### Information
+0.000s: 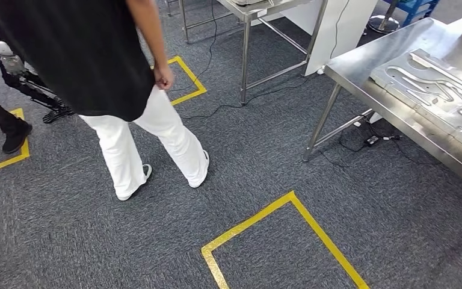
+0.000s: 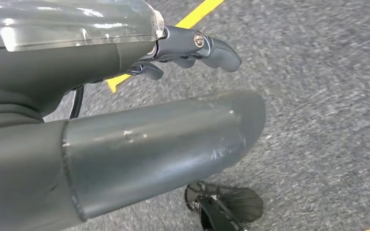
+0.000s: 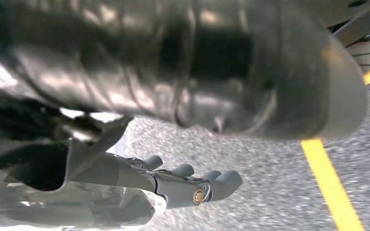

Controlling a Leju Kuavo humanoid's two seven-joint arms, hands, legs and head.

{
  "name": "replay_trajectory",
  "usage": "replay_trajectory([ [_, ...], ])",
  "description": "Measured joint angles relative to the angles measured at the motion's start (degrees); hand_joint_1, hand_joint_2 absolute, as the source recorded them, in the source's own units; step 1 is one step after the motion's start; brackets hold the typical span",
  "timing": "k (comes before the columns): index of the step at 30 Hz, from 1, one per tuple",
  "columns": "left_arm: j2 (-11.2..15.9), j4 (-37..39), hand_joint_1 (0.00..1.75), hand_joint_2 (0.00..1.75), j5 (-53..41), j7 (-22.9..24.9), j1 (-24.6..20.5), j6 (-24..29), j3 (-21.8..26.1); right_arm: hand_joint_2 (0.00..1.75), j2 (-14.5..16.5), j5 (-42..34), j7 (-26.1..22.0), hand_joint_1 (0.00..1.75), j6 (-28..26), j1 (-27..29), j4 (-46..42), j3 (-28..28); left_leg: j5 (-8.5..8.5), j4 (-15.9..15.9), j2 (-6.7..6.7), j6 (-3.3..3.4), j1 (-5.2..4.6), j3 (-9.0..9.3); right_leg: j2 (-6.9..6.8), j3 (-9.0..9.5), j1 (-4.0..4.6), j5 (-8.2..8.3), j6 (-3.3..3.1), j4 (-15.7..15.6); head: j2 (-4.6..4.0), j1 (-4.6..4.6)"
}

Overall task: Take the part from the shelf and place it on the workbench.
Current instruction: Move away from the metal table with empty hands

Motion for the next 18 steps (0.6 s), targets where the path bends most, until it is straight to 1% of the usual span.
replay_trajectory([
  [1, -0.04, 0.02, 0.0, 0.0, -0.14, 0.01, 0.03, 0.07, 0.13, 0.0, 0.01, 0.16, -0.14, 0.0, 0.01, -0.23, 0.26, -0.33, 0.06, 0.09, -0.59, -0.35, 0.09, -0.3, 0.51, 0.2, 0.11, -0.07, -0.12, -0.73, 0.0, 0.0],
  [2, -0.05, 0.03, 0.0, 0.0, -0.29, -0.03, 0.07, 0.14, 0.27, 0.0, 0.02, 0.3, -0.26, 0.0, 0.01, -0.44, 0.49, -0.61, 0.18, 0.1, -1.24, -0.77, 0.15, -0.58, 0.06, 0.19, 0.21, 0.05, -0.23, -0.97, 0.0, 0.01],
  [3, -0.06, 0.04, 0.0, 0.0, -0.47, -0.15, 0.17, 0.2, 0.43, 0.0, 0.04, 0.44, -0.37, 0.0, 0.01, -0.66, 0.68, -0.83, 0.25, 0.09, -1.62, -1.14, 0.29, -0.76, -0.68, 0.27, 0.14, 0.23, -0.49, -1.18, 0.0, 0.0],
  [4, -0.08, 0.07, 0.0, 0.0, -0.67, -0.33, 0.26, 0.22, 0.59, 0.0, 0.05, 0.65, -0.49, 0.0, 0.01, -0.82, 0.85, -1.03, -0.06, 0.5, -1.17, -1.43, 0.3, -1.03, -1.36, 0.42, 0.05, 0.41, -0.83, -1.52, 0.0, 0.0],
  [5, -0.1, 0.13, 0.0, 0.0, -0.87, -0.6, 0.24, 0.23, 0.71, 0.0, 0.07, 0.93, -0.68, 0.0, 0.01, -0.9, 1.06, -1.26, -0.94, 1.76, -0.06, -1.68, 0.28, -1.65, -2.12, 0.57, -0.09, 0.6, -1.19, -1.88, 0.0, -0.01],
  [6, -0.1, 0.18, 0.0, 0.0, -1.06, -0.89, 0.13, 0.23, 0.81, 0.0, 0.1, 1.24, -0.92, 0.0, 0.02, -0.97, 1.26, -1.51, -2.46, 4.16, 1.49, -1.88, 0.31, -2.72, -2.93, 0.67, -0.19, 0.73, -1.47, -2.16, 0.0, -0.03],
  [7, -0.11, 0.23, 0.0, 0.0, -1.25, -1.2, -0.02, 0.22, 0.89, 0.0, 0.1, 1.59, -1.15, 0.0, 0.04, -1.03, 1.5, -1.82, -4.4, 7.61, 3.06, -2.12, 0.33, -4.38, -3.73, 0.67, -0.08, 0.73, -1.63, -2.22, 0.0, -0.03],
  [8, -0.11, 0.26, 0.0, 0.0, -1.38, -1.48, -0.18, 0.21, 0.95, 0.0, 0.1, 1.87, -1.34, 0.0, 0.05, -1.11, 1.73, -2.19, -6.23, 11.52, 3.97, -2.39, 0.44, -6.26, -4.63, 0.62, 0.01, 0.7, -1.71, -2.19, 0.0, -0.04],
  [9, -0.1, 0.27, 0.0, 0.0, -1.46, -1.71, -0.28, 0.2, 1.0, 0.0, 0.1, 2.08, -1.46, 0.0, 0.06, -1.21, 1.96, -2.56, -7.34, 14.63, 4.44, -2.65, 0.56, -7.73, -5.54, 0.58, 0.08, 0.63, -1.72, -2.15, 0.0, -0.05],
  [10, -0.1, 0.27, 0.0, 0.0, -1.52, -1.89, -0.3, 0.18, 1.04, 0.0, 0.09, 2.22, -1.52, 0.0, 0.07, -1.33, 2.15, -2.87, -7.4, 15.99, 4.69, -2.85, 0.68, -8.3, -6.37, 0.57, 0.12, 0.56, -1.69, -2.12, 0.0, -0.04],
  [11, -0.09, 0.28, 0.0, 0.0, -1.54, -1.99, -0.25, 0.16, 1.06, 0.0, 0.09, 2.29, -1.54, 0.0, 0.07, -1.47, 2.31, -3.1, -6.35, 14.99, 4.92, -2.97, 0.79, -7.67, -7.11, 0.63, 0.11, 0.48, -1.6, -2.09, 0.0, -0.05],
  [12, -0.07, 0.28, 0.0, 0.0, -1.54, -2.07, -0.2, 0.15, 1.08, 0.0, 0.09, 2.36, -1.56, 0.0, 0.07, -1.61, 2.47, -3.27, -4.49, 11.65, 5.38, -3.0, 0.89, -5.8, -7.75, 0.75, 0.09, 0.37, -1.46, -2.07, 0.0, -0.05],
  [13, -0.04, 0.29, 0.0, 0.0, -1.54, -2.11, -0.21, 0.15, 1.09, 0.0, 0.09, 2.41, -1.56, 0.0, 0.08, -1.74, 2.59, -3.41, -2.72, 7.19, 6.44, -2.92, 0.92, -3.38, -8.34, 0.93, 0.1, 0.23, -1.25, -2.03, 0.0, -0.05],
  [14, -0.02, 0.3, 0.0, 0.0, -1.54, -2.14, -0.29, 0.14, 1.1, 0.0, 0.09, 2.46, -1.57, 0.0, 0.08, -1.84, 2.7, -3.56, -1.38, 3.38, 7.46, -2.73, 0.83, -1.34, -8.89, 1.13, 0.18, 0.06, -0.97, -1.98, 0.0, -0.05],
  [15, 0.0, 0.31, 0.0, 0.0, -1.55, -2.17, -0.41, 0.13, 1.1, 0.0, 0.09, 2.52, -1.58, 0.0, 0.08, -1.94, 2.78, -3.71, -0.66, 0.78, 8.22, -2.43, 0.69, 0.05, -9.36, 1.32, 0.26, -0.08, -0.62, -1.97, 0.0, -0.05],
  [16, 0.01, 0.32, 0.0, 0.0, -1.57, -2.2, -0.48, 0.11, 1.11, 0.0, 0.09, 2.6, -1.61, 0.0, 0.08, -2.07, 2.82, -3.85, -0.57, -0.32, 8.6, -2.09, 0.52, 0.55, -9.77, 1.49, 0.32, -0.21, -0.27, -1.98, 0.0, -0.04],
  [18, 0.04, 0.34, 0.0, 0.0, -1.75, -2.27, -0.39, 0.09, 1.19, 0.0, 0.09, 2.87, -1.7, 0.0, 0.08, -2.4, 2.94, -4.06, -0.5, -0.49, 7.61, -1.37, 0.34, 0.44, -10.53, 1.84, 0.33, -0.34, 0.43, -2.15, 0.0, -0.04],
])
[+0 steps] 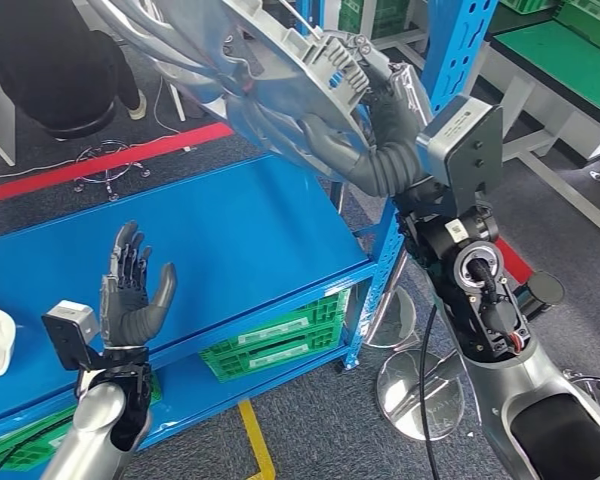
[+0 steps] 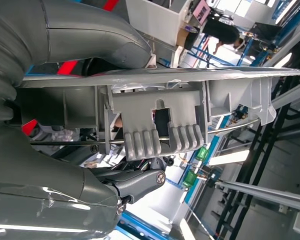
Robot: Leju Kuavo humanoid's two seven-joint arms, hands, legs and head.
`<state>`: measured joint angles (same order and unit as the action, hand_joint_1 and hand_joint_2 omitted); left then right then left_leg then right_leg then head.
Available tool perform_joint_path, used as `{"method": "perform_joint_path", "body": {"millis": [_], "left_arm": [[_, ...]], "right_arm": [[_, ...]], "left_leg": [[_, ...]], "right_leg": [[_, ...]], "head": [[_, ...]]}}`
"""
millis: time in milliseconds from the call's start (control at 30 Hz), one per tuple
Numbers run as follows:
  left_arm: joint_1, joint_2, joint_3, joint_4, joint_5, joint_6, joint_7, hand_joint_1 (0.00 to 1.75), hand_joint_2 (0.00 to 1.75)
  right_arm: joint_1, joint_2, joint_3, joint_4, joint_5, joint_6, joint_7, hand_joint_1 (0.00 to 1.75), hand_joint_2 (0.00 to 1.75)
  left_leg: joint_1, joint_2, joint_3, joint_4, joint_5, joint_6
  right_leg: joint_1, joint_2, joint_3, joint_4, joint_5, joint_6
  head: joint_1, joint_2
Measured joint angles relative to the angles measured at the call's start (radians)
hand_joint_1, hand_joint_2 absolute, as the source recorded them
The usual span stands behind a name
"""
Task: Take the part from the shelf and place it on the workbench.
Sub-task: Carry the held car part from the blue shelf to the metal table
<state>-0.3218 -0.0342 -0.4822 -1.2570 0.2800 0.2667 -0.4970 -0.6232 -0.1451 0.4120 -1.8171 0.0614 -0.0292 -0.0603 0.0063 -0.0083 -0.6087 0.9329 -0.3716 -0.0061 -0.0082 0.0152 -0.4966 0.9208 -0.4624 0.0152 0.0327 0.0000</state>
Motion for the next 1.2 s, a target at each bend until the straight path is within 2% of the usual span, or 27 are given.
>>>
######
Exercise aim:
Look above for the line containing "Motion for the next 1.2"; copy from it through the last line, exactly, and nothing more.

Answer to the problem:
Motion for the next 1.2 s, a target at each bend until the straight path is within 2% of the usual span, or 27 are given.
>>>

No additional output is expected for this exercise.